One can clearly see the four level FSK signal and discern the symbol spacing.
And below, this is what it looks like during processing, on the constellation display:

When the signal becomes weaker, noise bursts introduce inter-symbol interference, which our low-pass filter cannot eliminate:

Despite this, the convolutional encoded FEC manages to recover almost all of the information that was transmitted, and the Viterbi soft-symbol decoder plays a large part. All blocks are present by default in GNU radio, except for the 4FSK level slicer which was hand made. This makes it easy to implement and test. It is probably not the most efficient way of doing things, but it is fun to abuse the 4FSK -> QPSK transition.
The main drawback of this method though is that the four level slicer is a hard slicer. A long-ish noise burst taking most of the symbol period will cause the symbol to be mapped as one of the other points, having a larger Euclidean distance to the actual value. The low-pass filter will somewhat take care of shorter noise bursts as it can be seen in the image above, but the performance will still be affected. There is after all a trade-off when you want to write as little code as possible.

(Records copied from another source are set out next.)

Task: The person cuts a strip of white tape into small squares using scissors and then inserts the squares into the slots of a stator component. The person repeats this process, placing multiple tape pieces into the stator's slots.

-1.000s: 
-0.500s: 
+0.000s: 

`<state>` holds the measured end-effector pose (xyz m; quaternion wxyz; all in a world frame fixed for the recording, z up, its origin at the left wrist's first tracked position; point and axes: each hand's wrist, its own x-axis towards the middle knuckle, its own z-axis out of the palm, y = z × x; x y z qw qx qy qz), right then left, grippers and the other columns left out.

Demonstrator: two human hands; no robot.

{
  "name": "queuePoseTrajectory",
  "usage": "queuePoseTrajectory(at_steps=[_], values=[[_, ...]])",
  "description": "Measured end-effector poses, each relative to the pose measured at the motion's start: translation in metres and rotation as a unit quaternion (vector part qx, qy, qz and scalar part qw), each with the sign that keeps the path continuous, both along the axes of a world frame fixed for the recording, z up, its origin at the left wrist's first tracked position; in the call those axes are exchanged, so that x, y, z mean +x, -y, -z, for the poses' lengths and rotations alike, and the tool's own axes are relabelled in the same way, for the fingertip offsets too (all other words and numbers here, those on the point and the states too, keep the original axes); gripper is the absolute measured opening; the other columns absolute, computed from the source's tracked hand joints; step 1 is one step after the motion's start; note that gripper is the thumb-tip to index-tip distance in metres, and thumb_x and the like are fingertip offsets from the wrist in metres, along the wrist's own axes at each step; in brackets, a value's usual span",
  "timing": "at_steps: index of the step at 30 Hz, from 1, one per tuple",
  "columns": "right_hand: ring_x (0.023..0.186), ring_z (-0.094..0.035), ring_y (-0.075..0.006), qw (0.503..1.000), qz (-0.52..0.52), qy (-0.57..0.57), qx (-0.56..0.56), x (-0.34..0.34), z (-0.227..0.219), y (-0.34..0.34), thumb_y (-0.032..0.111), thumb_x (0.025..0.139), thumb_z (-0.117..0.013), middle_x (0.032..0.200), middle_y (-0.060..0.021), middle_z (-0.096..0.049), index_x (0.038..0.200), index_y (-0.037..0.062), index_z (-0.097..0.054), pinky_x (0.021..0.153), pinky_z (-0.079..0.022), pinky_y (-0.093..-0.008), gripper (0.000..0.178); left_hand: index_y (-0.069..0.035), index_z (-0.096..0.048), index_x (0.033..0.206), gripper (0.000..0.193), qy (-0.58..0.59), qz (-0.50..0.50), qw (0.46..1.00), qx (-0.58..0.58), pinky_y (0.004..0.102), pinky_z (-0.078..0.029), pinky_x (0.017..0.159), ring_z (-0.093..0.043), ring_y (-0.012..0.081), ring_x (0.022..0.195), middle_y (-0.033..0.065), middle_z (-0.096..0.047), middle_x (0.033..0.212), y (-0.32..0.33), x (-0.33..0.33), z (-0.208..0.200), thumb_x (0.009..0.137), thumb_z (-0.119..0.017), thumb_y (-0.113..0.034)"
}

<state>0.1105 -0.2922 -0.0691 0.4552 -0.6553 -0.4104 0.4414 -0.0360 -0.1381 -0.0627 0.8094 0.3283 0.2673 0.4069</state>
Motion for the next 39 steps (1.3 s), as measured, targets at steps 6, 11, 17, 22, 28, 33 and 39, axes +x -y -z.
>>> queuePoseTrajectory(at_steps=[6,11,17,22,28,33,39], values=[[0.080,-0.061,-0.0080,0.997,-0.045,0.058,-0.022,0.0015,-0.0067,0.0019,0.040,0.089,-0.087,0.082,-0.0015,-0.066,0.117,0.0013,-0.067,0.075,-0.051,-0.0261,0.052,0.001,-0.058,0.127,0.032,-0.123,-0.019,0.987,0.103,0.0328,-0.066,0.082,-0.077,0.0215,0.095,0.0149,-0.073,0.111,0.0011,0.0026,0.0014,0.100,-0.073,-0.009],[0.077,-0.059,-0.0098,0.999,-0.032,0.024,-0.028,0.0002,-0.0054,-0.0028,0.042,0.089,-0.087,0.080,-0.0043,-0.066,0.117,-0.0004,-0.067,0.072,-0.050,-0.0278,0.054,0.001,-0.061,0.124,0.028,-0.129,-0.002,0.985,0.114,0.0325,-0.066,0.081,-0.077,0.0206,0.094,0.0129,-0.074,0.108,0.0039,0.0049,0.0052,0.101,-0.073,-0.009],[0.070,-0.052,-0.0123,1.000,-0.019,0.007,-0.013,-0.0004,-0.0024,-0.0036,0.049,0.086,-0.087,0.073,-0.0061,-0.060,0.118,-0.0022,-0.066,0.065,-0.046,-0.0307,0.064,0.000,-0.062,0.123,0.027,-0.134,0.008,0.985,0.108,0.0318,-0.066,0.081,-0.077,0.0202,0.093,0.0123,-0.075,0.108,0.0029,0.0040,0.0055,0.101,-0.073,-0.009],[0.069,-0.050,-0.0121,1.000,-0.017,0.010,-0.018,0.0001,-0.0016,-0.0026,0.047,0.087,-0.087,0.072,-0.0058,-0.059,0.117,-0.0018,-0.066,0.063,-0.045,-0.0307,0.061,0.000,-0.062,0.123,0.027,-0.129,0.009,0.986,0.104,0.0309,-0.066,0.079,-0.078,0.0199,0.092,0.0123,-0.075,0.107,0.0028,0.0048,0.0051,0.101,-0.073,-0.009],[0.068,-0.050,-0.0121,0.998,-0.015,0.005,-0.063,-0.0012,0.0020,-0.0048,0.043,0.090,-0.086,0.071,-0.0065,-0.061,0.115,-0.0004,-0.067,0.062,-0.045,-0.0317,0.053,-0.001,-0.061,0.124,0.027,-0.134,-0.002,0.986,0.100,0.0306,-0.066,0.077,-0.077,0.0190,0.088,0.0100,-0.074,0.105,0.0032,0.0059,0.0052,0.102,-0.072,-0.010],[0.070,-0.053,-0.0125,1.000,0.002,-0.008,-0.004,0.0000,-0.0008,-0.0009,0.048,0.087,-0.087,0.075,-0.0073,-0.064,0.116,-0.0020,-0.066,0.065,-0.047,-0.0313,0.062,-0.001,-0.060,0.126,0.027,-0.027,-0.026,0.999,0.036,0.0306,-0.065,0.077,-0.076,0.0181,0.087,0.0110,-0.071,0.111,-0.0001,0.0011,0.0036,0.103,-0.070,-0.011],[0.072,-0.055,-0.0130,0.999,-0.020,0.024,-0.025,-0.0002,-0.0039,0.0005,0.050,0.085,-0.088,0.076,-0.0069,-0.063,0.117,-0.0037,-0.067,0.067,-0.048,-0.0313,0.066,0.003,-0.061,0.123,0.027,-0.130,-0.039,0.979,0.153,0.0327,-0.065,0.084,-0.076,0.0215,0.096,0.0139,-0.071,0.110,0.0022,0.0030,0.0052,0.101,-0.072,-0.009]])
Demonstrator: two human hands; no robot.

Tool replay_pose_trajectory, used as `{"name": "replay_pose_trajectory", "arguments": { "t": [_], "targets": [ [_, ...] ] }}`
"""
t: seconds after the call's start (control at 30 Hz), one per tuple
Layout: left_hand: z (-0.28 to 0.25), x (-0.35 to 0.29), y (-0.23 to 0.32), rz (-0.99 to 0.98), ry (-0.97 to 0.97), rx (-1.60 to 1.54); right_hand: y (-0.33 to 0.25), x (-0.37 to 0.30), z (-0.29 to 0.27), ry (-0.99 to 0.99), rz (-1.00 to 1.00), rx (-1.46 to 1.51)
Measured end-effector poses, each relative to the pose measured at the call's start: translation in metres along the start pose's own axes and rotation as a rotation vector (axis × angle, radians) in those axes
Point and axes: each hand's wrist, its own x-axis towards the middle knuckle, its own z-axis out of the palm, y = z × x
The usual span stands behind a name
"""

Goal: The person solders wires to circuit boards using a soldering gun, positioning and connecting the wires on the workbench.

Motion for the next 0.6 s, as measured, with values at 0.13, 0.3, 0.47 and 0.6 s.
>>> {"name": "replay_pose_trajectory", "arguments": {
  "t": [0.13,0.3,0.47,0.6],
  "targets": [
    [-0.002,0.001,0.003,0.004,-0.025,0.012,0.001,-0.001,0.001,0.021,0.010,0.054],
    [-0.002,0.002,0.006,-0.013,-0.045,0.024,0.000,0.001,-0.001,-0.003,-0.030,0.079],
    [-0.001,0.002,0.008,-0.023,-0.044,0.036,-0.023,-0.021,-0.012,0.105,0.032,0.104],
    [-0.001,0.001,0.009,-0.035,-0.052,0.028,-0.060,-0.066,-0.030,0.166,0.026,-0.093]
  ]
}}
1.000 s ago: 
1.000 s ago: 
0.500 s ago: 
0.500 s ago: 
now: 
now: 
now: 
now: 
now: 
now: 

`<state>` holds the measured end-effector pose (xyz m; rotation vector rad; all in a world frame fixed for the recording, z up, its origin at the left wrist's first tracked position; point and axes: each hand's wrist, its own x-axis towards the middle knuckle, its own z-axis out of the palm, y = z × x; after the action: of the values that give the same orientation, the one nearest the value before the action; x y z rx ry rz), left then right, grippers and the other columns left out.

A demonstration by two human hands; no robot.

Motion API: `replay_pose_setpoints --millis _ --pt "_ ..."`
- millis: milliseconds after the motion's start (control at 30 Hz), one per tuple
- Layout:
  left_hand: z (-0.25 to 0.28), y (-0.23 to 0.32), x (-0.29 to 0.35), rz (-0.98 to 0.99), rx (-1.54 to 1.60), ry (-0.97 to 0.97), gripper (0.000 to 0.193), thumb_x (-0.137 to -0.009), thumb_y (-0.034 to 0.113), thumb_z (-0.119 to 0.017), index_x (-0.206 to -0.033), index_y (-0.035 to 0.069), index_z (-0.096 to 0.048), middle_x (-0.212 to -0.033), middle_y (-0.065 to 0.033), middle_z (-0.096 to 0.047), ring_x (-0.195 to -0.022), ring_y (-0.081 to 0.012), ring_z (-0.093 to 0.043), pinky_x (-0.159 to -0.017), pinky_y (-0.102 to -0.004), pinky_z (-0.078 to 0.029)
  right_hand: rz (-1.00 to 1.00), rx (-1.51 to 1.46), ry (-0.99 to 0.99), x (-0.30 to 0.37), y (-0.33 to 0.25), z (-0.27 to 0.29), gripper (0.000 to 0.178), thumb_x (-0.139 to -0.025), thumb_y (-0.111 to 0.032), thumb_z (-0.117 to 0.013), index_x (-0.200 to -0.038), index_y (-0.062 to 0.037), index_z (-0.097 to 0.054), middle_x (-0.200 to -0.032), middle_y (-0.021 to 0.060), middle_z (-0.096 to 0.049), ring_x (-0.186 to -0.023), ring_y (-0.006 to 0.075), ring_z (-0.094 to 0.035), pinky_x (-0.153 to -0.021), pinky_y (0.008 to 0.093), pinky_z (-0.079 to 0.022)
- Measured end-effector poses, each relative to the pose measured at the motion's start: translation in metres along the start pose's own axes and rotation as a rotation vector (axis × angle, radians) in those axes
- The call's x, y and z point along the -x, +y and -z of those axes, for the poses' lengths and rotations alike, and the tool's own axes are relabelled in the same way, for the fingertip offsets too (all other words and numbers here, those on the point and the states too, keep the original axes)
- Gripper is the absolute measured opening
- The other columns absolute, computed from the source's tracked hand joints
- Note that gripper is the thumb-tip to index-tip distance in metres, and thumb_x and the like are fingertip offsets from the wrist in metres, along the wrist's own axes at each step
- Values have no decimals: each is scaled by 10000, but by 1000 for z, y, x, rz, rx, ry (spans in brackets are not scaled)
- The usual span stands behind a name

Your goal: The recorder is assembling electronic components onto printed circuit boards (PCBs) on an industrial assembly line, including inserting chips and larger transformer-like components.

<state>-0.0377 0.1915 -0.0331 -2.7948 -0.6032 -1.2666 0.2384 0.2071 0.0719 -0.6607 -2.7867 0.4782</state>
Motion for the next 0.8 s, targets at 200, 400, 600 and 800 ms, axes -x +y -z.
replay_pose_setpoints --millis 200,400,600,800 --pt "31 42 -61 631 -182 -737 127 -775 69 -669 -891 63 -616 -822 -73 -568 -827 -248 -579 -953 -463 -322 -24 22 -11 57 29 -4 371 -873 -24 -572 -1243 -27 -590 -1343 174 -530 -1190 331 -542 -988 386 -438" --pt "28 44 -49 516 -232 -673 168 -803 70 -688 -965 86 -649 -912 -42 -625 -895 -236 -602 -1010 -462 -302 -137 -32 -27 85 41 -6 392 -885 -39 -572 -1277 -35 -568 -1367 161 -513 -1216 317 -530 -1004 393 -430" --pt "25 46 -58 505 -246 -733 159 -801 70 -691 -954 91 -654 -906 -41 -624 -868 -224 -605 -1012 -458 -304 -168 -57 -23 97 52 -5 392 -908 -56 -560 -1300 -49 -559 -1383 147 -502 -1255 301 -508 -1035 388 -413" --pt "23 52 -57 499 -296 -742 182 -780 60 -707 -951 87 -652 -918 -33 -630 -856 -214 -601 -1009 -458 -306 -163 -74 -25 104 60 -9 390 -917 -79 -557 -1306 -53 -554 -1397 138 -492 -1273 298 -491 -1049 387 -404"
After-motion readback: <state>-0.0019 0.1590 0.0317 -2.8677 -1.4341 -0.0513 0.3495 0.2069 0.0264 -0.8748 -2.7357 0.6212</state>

All code used for the GNU radio 4FSK modulator can be found here
The code for the 4FSK demodulator upon which this article is based can be found here.
The GNU radio flowgraphs, although written in C++, can be easily translated into Python. This article is not meant to teach you how to demodulate 4FSK signals properly, instead it points out a less common way it can be done. Thanks go to Marcus Mueller who gave me an idea how to do this in one of his posts on the GNU radio list.